Already Dead is testament to the fact that a writer can do whatever the fuck he wants with his novel. A film director or a music composer would not be this daring. But this is exactly why I keep editing my review. The writer has worked so hard on the novel. I read Angels and loved it. So I keep reading passages from the book. It is an interesting artifact. It is like an alien I want to be friends with because I liked a large portion of it. Nobody can meander and go deeper than the writer.
Already Dead is a book which I could not get a grip over. I really wanted to. I loved most of the first 300 pages. I loved the descriptions of the place. Who cares about the characters as long as they are free enough or crazy enough to do whatever it is they wanted to do? If I may say so, none of the characters were properly developed.

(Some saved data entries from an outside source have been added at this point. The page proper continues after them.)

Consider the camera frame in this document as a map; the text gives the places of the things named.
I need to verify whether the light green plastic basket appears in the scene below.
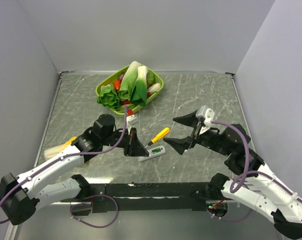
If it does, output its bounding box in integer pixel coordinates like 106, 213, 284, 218
95, 61, 164, 117

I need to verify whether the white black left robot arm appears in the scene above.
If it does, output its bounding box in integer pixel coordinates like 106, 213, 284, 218
0, 114, 149, 226

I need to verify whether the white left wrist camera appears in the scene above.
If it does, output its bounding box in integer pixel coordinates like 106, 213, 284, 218
126, 109, 139, 127

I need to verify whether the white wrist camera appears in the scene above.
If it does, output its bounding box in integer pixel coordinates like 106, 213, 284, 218
126, 109, 139, 127
195, 105, 215, 136

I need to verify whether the green lettuce toy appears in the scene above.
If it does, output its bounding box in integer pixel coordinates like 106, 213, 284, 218
97, 84, 121, 109

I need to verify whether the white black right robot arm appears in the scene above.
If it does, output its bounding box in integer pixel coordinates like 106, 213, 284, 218
163, 106, 302, 240

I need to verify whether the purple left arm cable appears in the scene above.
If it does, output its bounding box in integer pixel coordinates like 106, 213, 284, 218
0, 105, 129, 224

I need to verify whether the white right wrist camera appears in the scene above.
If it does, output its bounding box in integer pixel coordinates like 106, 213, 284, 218
195, 105, 215, 136

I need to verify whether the yellow napa cabbage toy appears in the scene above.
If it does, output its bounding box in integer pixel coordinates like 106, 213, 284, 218
44, 136, 76, 161

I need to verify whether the dark green bok choy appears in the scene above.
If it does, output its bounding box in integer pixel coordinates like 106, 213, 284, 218
130, 65, 148, 107

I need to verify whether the yellow handled screwdriver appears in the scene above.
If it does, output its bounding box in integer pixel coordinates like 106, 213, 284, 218
147, 127, 170, 146

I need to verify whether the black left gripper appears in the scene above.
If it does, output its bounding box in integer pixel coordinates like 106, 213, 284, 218
101, 126, 149, 157

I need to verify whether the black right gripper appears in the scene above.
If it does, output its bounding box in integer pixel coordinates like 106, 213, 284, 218
162, 108, 230, 155

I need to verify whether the light green cabbage toy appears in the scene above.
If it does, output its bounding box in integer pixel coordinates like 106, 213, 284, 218
118, 61, 141, 100

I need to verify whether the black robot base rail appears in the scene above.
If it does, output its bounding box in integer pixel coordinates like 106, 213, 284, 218
59, 181, 239, 214

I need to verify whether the orange carrot toy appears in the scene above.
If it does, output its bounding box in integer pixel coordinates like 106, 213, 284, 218
113, 79, 121, 91

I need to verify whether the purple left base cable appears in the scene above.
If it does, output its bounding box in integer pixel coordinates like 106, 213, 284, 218
69, 194, 119, 229

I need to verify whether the red chili pepper toy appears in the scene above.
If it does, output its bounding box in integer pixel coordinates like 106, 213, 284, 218
121, 92, 152, 105

The long scene with the two assassins' of Nelson Fairchild inside the Buddhist monastery wasn't funny or engaging. Nelson's slow death with him meeting all the spirits of his father and the woman and the two hunters ..... what am I supposed to think about that?
Already Dead is like one of those sprawling three hour 70s movies made by pompous filmmakers who harbored a tendency towards excess.
Denis Johnson is a writer whom I want to access or be friends with. But Already Dead does not make us good friends. Though I did order another book by him. I like him enough to read all his books.
"I’m here to decide whether to let my life go, or fight to stay inside it. To face the music, or stay dead. Or — I’ve come here to be alone for the rest of my life with the tension, the beautiful tension, between those two alternatives. I may decide nothing. May stay here forever with my alternatives. May take them both out of here with me. I just want to let myself be guided, in this solitude, by my truth."
Denis Johnson is my all-time favorite author yet I still had to dnf this one with a scant 100 pages to go. His writing is unparalleled, daring to go places others would write off as inappropriate, such as deep unabashed spirituality and the deliberate use of "weak" writing, Strunk and White's abhorred passive voice, so the fault is mine, due in part attention deficit and the urge get back to more slaughtery, gory, and less artful literature. Apologies, sir.
This absolutely sucked. It was nigh on unreadable and was pretentious drivel and dribble. I enjoyed Tree of Smoke by this author, but this novel was execrable and excremental. I actually deliberately left my copy on a bus, that's how much I hated it. BLUCK.
As I write this review, I have to come to terms with the fact that I've finished this novel. I didn't want it to end. It's so ridiculously well written that on average, every 3-4 pages, there would be a sentence or a paragraph or turn of phrase that is so bravely and perfectly conceived that it stops you, and you have to reread it. So as you are hurling through what amounts to a neo-noir and vaguely metaphysical thriller set in the haze of NorCal, you have to stop and marvel at passages that have no business working, never mind achieving brilliance. A truly grand novel from a master.